Please go line by line and repeat the data below exactly, with no images.

* **Information provided**:
##############################

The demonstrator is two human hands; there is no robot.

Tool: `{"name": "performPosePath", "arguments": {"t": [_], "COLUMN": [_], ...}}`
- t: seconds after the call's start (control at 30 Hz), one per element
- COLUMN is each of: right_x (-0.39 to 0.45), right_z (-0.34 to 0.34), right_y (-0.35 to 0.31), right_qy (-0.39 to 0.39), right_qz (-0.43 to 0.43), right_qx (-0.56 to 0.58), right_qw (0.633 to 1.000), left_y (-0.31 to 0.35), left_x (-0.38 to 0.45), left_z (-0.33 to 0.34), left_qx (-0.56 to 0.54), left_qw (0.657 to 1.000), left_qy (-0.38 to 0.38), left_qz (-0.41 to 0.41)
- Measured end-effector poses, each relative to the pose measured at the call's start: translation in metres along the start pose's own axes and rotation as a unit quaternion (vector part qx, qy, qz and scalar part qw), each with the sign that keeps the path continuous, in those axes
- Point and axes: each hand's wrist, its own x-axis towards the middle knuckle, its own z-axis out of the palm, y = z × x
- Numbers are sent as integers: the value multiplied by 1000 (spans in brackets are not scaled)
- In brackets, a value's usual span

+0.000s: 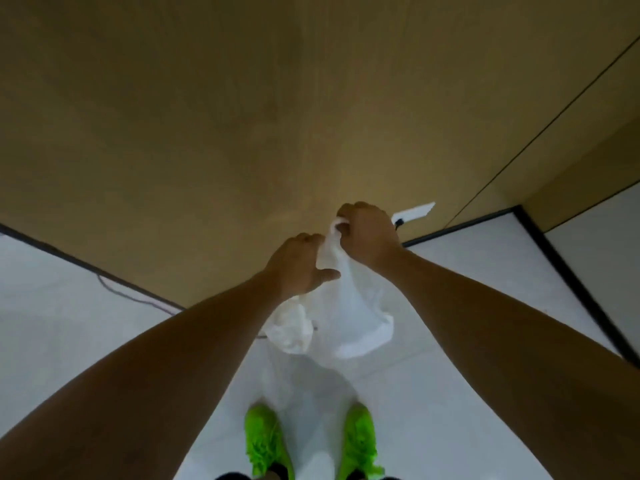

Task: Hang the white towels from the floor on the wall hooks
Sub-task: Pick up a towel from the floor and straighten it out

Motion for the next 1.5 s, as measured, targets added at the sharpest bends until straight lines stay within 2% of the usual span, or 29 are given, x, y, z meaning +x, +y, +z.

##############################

* **Solution**:
The demonstrator is two human hands; there is no robot.

Tool: `{"name": "performPosePath", "arguments": {"t": [_], "COLUMN": [_], ...}}`
- t: seconds after the call's start (control at 30 Hz), one per element
- COLUMN is each of: right_x (-0.39 to 0.45), right_z (-0.34 to 0.34), right_y (-0.35 to 0.31), right_qy (-0.39 to 0.39), right_qz (-0.43 to 0.43), right_qx (-0.56 to 0.58), right_qw (0.633 to 1.000), left_y (-0.31 to 0.35), left_x (-0.38 to 0.45), left_z (-0.33 to 0.34), left_qx (-0.56 to 0.54), left_qw (0.657 to 1.000), left_qy (-0.38 to 0.38), left_qz (-0.41 to 0.41)
- Measured end-effector poses, each relative to the pose measured at the call's start: translation in metres along the start pose's own axes and rotation as a unit quaternion (vector part qx, qy, qz and scalar part qw), each with the sign that keeps the path continuous, in those axes
- Point and axes: each hand's wrist, its own x-axis towards the middle knuckle, its own z-axis out of the palm, y = z × x
- Numbers are sent as integers: the value multiplied by 1000 (spans in brackets are not scaled)
- In brackets, a value's usual span

+0.000s: 

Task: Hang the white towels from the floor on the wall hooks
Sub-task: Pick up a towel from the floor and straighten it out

Motion for the next 1.5 s, as measured, targets added at the sharpest bends until straight lines stay within 2% of the usual span, or 29 are given, x, y, z meaning +x, +y, +z.

Nothing further is needed for the exercise.